▸ Your objective
Write out, word for word, every line in the data below from the one containing "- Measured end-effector" to the one containing "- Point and", both of them included.

▸ Provided data
· · · · · · ·
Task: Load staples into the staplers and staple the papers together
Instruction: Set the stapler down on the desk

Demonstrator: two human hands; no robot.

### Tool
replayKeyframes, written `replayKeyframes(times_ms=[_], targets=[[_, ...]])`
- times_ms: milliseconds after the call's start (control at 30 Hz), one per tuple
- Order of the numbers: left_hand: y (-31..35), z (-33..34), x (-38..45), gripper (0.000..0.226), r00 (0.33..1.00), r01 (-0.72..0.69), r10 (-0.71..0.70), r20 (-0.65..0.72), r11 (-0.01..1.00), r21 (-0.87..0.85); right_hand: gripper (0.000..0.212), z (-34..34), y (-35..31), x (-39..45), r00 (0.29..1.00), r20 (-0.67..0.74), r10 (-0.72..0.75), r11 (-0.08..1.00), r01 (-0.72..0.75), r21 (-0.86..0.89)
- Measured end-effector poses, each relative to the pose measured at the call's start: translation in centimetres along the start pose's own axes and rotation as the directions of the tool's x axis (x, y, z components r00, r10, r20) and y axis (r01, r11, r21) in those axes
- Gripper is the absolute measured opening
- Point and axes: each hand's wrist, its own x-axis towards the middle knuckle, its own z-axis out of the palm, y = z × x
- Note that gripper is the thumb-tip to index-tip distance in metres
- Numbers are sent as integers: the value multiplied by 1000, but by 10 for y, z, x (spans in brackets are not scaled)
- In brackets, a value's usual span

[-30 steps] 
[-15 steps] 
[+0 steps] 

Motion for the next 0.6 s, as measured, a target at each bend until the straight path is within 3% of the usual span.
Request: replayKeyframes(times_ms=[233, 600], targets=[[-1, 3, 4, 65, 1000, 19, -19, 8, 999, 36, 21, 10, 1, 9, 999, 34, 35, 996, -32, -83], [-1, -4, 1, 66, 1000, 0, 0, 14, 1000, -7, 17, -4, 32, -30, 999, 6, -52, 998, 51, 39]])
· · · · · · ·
▸ Task solution
- Measured end-effector poses, each relative to the pose measured at the call's start: translation in centimetres along the start pose's own axes and rotation as the directions of the tool's x axis (x, y, z components r00, r10, r20) and y axis (r01, r11, r21) in those axes
- Gripper is the absolute measured opening
- Point and axes: each hand's wrist, its own x-axis towards the middle knuckle, its own z-axis out of the palm, y = z × x

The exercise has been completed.